In Noliwe Rooks’ course, Race and Social Entrepreneurship: Food Justice and Urban Reform, students will partner with an Ithaca senior center, McGraw House, and focus their research, reading and discussions on food policy, politics, access and sustainability in Ithaca. Students will work with community groups and residents to propose workable solutions, said Rooks, interim chair and associate professor in Africana studies and a faculty member in Feminist, Gender & Sexuality Studies.

“It is important for students to think about the ways that race, class, age and access impact something as basic as food and the ability to eat,” Rooks said. “Far too frequently the overall food or healthy eating movement overlooks cultural and societal issues impacting food quality and access, as well as the health and economic realities surrounding how Americans who are older, on a fixed income, poor, black or Latino eat, shop and cook for themselves and their children.”

Along with new classes, other popular University Courses will be offered again this year.

One is Charles Aquadro’s Personal Genomics and Medicine, in which students explore the scientific, ethical, legal and social issues related to DNA testing for ancestry inference and in medicine.

“As a population geneticist, I’m interested in getting people from inside and outside of the sciences engaged in a dialogue about the power, promise and limitations of genetic testing,” said Aquadro, professor of molecular biology and genetics and director of the Cornell Center for Comparative and Population Genomics. “This course is not just for those interested in science; it is a topic we all need to have a basic understanding of to ensure we are prepared for what is rapidly becoming part of all of our futures.”

Controversies About Inequality, taught by Anna Haskins, assistant professor of sociology, exposes students to current topics in social inequality through interaction with non-Cornell researchers and their work.
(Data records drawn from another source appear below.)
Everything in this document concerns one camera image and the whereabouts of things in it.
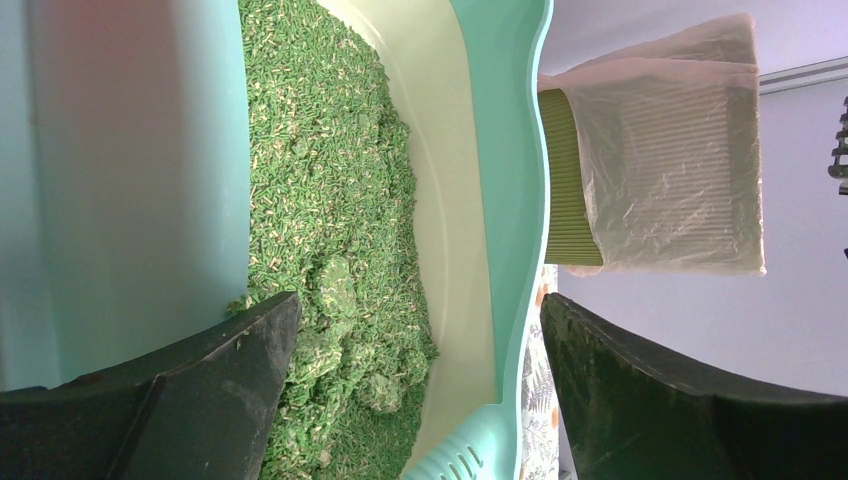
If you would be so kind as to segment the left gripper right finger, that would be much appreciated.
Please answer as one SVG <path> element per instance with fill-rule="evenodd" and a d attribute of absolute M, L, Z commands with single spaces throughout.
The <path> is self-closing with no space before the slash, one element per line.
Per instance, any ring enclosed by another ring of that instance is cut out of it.
<path fill-rule="evenodd" d="M 847 400 L 734 374 L 565 296 L 540 322 L 581 479 L 843 479 Z"/>

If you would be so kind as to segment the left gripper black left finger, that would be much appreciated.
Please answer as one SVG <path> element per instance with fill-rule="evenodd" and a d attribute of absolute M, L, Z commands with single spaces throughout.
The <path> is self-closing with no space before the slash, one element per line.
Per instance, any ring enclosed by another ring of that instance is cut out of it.
<path fill-rule="evenodd" d="M 282 292 L 55 388 L 1 396 L 5 479 L 255 479 L 302 315 Z"/>

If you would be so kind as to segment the bin with plastic liner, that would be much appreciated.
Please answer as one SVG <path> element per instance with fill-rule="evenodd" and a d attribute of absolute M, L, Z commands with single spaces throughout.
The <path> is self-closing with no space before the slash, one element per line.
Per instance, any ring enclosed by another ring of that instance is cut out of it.
<path fill-rule="evenodd" d="M 577 275 L 765 273 L 750 15 L 540 75 L 537 89 L 547 263 Z"/>

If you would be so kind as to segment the teal litter box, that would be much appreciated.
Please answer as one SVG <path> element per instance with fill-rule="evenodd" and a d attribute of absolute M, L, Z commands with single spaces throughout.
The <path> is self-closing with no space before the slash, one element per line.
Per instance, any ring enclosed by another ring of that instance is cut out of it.
<path fill-rule="evenodd" d="M 242 1 L 1 5 L 1 396 L 55 388 L 247 309 Z M 325 1 L 410 127 L 439 355 L 396 479 L 515 479 L 550 183 L 549 1 Z"/>

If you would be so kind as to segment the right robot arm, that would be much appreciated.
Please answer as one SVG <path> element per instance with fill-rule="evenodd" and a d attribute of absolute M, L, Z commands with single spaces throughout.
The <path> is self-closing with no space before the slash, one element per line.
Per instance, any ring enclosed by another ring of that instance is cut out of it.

“Most students in the class end up shocked in some way about the level of inequality that exists today,” Haskins said. “Some students are super aware of racial disparities when it comes to policing, for example, but unaware of the extent of discrimination in housing or the problems of inequality globally.”

The course’s fall speakers include R.L. Heureux Lewis-McCoy, associate professor of sociology and black studies at the City College of New York; Kathryn Edin, the Bloomberg Distinguished Professor in the Department of Sociology at Johns Hopkins University, and H. Luke Shaefer, associate professor of social work and public policy at the University of Michigan, authors of “$2 a Day”; and Matthew Desmond, the John L. Loeb Associate Professor of the Social Sciences at Harvard University. Their presentations are free and open to the public.

Haskins ends the course with discussions about moral obligations in a world of global inequality and injustice. “I want students to ask themselves what level [of inequality] bothers them and what they think they should do about it,” she said. “This class presents the picture and gives students the information and knowledge they need so that if they want to make a change, they have some tools.”

Kathy Hovis is a writer for the College of Arts and Sciences.